Search term "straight": please copy every line of the records below that contains it.

▶ Data for processing:
--

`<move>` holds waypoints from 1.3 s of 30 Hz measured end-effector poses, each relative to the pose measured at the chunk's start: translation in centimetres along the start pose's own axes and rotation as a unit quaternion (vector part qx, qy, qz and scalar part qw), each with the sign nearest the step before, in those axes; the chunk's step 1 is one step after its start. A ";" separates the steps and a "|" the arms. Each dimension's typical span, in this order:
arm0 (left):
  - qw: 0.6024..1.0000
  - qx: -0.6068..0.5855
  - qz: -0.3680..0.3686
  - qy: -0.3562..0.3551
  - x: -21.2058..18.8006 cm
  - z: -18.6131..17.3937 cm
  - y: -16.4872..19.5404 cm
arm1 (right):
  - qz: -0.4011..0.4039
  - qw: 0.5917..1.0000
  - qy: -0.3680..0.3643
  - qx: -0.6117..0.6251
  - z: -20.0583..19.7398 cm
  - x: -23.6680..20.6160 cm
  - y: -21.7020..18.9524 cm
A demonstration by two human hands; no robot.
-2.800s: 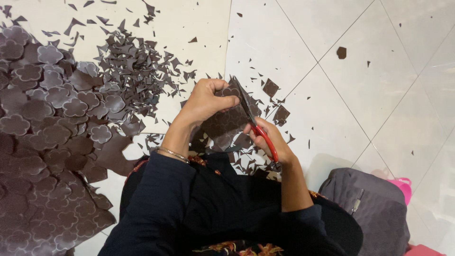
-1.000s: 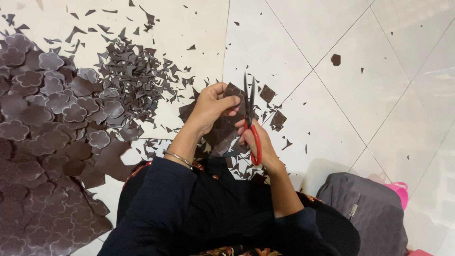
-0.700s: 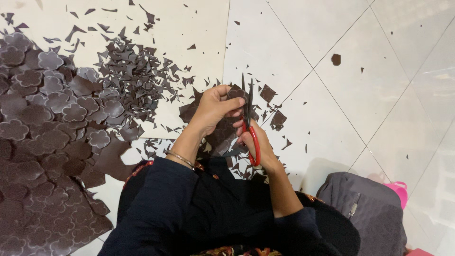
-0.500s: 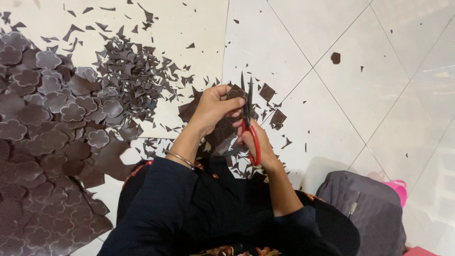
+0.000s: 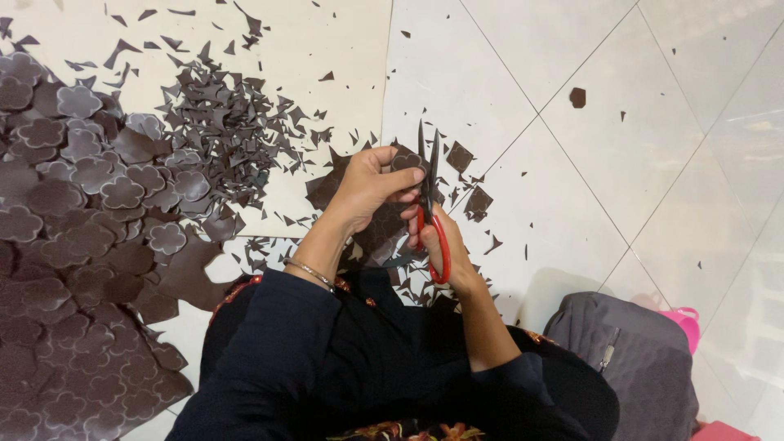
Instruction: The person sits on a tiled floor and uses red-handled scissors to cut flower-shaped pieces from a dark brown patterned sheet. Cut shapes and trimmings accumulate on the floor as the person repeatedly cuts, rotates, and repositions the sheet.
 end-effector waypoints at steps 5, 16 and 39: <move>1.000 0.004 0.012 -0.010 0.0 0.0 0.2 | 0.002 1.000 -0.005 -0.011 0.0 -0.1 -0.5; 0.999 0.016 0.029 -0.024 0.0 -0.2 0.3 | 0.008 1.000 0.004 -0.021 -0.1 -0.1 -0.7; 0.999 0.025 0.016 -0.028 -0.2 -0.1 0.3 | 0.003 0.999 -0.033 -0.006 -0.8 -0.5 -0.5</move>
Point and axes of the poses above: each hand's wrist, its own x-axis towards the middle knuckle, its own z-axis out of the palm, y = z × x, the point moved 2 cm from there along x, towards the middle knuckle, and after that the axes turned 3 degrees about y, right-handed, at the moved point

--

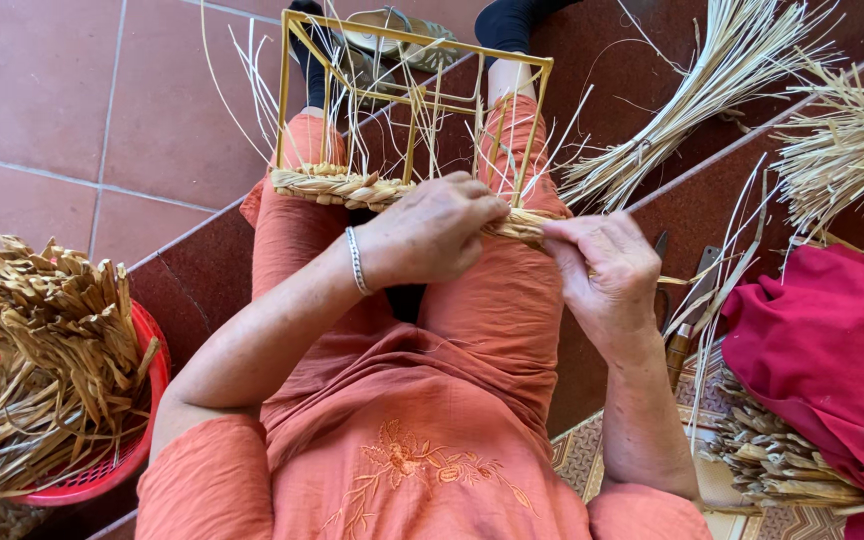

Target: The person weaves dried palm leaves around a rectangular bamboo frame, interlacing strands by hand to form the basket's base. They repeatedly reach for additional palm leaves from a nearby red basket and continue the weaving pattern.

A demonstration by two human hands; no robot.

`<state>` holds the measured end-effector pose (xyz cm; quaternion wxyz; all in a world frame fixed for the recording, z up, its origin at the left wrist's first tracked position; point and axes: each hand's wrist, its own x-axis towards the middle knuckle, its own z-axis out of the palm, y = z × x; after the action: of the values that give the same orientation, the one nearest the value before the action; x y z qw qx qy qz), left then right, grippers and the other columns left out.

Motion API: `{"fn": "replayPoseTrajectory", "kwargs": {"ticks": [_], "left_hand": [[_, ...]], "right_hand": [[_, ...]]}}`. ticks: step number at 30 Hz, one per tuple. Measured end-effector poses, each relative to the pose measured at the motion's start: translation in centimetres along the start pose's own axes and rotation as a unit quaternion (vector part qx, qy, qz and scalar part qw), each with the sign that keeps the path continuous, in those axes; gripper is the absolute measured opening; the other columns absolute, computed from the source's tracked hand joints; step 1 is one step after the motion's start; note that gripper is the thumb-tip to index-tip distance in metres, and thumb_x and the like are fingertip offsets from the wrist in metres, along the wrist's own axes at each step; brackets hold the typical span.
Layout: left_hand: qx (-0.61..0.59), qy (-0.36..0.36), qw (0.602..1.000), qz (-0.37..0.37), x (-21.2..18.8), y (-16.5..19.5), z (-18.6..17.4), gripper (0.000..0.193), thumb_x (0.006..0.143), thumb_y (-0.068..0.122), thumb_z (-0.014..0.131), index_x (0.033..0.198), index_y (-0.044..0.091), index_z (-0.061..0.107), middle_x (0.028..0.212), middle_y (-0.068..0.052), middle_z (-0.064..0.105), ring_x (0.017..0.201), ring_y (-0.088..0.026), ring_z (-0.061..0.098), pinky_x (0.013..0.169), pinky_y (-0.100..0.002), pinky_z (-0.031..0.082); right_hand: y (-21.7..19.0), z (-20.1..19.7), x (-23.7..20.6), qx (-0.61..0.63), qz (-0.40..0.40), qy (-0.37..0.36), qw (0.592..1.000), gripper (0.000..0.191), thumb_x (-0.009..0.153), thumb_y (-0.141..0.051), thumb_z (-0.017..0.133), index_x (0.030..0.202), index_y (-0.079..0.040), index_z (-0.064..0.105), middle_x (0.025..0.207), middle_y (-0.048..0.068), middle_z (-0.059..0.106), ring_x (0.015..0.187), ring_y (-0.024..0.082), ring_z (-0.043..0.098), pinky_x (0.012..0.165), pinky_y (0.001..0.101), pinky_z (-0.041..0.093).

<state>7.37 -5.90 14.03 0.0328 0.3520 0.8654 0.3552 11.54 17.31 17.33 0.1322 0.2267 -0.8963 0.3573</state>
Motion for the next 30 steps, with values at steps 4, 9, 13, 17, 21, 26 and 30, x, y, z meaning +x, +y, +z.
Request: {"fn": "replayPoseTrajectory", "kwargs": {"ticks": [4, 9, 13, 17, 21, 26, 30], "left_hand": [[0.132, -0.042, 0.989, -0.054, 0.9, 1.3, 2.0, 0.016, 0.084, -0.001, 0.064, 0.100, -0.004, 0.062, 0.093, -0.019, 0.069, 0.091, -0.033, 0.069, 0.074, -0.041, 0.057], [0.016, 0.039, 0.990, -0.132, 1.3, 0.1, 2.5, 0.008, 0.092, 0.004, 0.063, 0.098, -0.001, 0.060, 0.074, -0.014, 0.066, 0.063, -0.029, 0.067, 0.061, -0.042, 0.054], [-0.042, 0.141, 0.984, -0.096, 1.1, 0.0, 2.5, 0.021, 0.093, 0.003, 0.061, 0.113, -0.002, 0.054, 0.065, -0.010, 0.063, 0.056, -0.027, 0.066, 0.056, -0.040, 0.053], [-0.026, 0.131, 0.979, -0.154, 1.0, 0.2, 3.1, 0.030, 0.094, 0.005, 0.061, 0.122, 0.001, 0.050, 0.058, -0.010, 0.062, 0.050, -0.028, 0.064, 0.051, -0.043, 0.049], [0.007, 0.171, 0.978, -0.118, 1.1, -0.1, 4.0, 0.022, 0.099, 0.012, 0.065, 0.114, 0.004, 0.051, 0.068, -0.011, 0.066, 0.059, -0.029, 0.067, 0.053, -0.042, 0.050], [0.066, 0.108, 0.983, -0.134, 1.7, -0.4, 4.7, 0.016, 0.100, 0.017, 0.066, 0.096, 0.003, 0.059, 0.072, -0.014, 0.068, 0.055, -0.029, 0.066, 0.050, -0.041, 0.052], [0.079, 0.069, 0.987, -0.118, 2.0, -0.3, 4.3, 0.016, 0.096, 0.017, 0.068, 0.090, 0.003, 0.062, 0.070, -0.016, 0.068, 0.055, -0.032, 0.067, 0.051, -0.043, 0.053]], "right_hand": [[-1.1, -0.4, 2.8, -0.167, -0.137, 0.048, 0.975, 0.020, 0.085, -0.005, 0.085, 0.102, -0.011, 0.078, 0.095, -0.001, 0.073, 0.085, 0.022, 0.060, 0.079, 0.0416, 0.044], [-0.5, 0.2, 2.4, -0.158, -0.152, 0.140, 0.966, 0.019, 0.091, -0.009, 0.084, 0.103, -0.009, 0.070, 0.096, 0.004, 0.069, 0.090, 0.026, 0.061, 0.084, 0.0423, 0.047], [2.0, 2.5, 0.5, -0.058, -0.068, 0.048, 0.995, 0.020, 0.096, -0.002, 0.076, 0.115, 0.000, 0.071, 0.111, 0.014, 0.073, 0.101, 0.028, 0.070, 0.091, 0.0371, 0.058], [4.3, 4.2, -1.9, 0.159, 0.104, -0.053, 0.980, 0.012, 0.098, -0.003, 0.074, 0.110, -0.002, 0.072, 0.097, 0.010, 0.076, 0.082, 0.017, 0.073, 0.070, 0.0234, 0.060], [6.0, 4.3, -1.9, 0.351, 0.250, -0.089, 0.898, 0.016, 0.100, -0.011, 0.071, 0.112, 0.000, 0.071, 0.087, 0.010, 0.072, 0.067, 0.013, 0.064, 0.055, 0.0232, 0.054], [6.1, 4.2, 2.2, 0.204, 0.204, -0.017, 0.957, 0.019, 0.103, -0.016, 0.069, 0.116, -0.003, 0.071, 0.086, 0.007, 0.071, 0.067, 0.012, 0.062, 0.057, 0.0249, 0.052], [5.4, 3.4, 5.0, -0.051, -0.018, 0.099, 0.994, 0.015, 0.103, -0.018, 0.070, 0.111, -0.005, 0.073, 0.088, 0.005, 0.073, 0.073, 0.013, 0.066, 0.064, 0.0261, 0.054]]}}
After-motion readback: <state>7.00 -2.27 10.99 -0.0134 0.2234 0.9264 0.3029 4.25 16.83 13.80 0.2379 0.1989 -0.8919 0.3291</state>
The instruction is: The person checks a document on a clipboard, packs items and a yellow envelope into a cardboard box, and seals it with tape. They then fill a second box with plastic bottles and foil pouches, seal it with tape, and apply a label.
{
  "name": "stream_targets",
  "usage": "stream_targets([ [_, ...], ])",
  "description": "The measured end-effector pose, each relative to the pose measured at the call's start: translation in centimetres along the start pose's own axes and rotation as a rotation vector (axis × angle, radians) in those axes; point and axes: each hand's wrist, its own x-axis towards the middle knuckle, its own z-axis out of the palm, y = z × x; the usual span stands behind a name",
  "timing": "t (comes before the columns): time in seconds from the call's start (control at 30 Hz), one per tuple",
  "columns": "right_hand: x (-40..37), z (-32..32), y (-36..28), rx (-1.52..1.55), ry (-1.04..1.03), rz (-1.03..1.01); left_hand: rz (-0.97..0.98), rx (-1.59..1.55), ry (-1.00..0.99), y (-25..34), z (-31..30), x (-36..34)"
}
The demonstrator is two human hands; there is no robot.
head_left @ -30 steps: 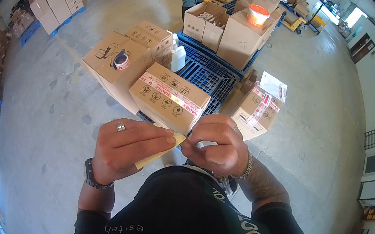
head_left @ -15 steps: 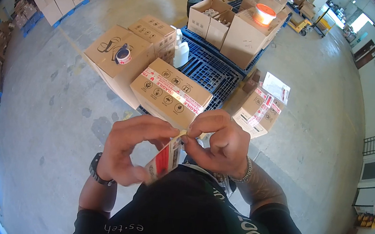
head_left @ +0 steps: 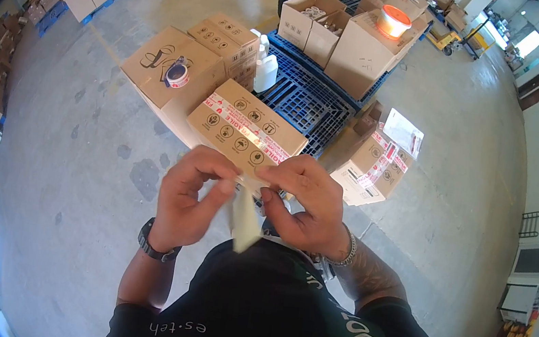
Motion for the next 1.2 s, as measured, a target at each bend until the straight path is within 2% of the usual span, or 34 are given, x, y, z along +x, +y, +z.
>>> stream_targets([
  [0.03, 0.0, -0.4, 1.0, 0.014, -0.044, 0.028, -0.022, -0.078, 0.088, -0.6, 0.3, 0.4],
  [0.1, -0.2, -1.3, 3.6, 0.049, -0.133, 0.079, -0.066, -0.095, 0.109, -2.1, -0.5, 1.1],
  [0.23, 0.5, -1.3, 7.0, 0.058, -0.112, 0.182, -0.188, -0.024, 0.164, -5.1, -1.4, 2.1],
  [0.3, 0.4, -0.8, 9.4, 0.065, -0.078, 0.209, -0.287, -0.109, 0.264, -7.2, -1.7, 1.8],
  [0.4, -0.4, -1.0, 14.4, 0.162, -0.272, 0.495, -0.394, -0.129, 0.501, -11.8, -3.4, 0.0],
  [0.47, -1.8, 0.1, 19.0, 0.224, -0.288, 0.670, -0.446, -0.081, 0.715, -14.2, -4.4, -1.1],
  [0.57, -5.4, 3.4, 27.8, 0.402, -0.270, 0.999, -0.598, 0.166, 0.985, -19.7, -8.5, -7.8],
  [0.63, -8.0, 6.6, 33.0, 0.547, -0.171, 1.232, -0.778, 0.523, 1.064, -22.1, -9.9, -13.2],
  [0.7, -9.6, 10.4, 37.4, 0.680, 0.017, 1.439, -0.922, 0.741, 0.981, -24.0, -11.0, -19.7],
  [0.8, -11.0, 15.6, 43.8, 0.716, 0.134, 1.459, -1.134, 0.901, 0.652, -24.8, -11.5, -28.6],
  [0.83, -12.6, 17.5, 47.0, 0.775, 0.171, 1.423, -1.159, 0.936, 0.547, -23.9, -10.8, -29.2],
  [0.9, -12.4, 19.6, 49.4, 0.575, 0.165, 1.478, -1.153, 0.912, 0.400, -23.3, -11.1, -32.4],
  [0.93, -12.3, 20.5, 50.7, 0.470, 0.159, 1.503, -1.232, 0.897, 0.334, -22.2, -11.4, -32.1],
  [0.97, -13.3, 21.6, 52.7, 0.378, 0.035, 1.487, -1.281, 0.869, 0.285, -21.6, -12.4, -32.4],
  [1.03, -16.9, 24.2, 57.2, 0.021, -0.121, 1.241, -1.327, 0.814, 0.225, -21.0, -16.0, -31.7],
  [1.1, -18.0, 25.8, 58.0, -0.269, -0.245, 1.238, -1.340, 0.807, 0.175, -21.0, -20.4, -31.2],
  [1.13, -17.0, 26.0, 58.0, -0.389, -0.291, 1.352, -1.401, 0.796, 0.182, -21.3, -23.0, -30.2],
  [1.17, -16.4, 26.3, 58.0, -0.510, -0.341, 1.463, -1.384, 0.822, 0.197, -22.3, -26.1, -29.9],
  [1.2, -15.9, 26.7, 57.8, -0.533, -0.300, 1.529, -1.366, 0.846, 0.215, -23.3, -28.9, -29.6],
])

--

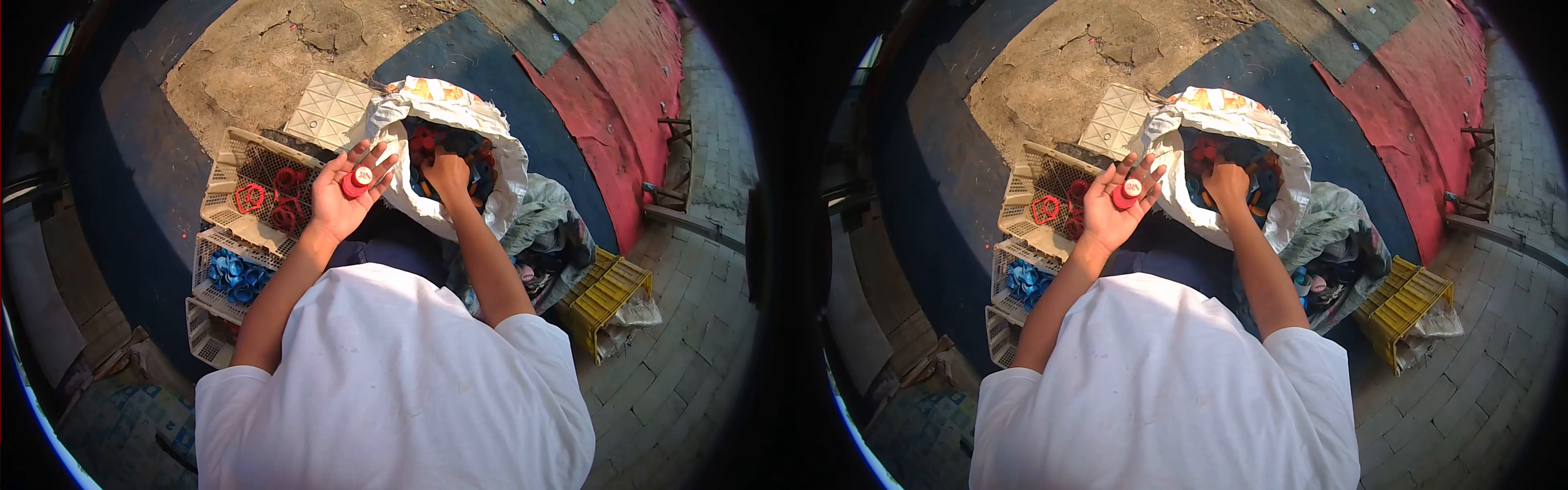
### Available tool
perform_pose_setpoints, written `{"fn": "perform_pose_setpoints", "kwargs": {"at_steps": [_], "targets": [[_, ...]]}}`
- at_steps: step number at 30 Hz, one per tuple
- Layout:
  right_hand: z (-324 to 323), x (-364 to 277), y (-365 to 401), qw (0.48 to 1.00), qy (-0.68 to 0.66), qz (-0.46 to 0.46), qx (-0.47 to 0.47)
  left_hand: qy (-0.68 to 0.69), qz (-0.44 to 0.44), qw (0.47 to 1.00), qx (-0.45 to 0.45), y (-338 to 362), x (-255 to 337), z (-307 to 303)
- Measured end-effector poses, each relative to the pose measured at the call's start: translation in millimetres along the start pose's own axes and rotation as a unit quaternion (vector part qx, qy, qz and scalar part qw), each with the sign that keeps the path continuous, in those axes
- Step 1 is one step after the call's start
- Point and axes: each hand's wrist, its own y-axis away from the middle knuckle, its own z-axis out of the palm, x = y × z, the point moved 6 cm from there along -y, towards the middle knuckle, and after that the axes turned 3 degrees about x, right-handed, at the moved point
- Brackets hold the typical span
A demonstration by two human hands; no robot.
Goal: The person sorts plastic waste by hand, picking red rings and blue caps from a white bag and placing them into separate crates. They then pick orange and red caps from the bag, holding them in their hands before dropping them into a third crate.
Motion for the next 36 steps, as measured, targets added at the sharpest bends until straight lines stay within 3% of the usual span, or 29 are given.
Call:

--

▶ Exercise answer:
Motion for the next 1.2 s, as measured, a target at each bend until the straight path is within 2% of the usual span, or 34 are given, x, y, z along +x, +y, +z.
Motion for the next 36 steps, as measured, targets added at the sharpest bends until straight lines stay within 3% of the usual span, or 29 are given.

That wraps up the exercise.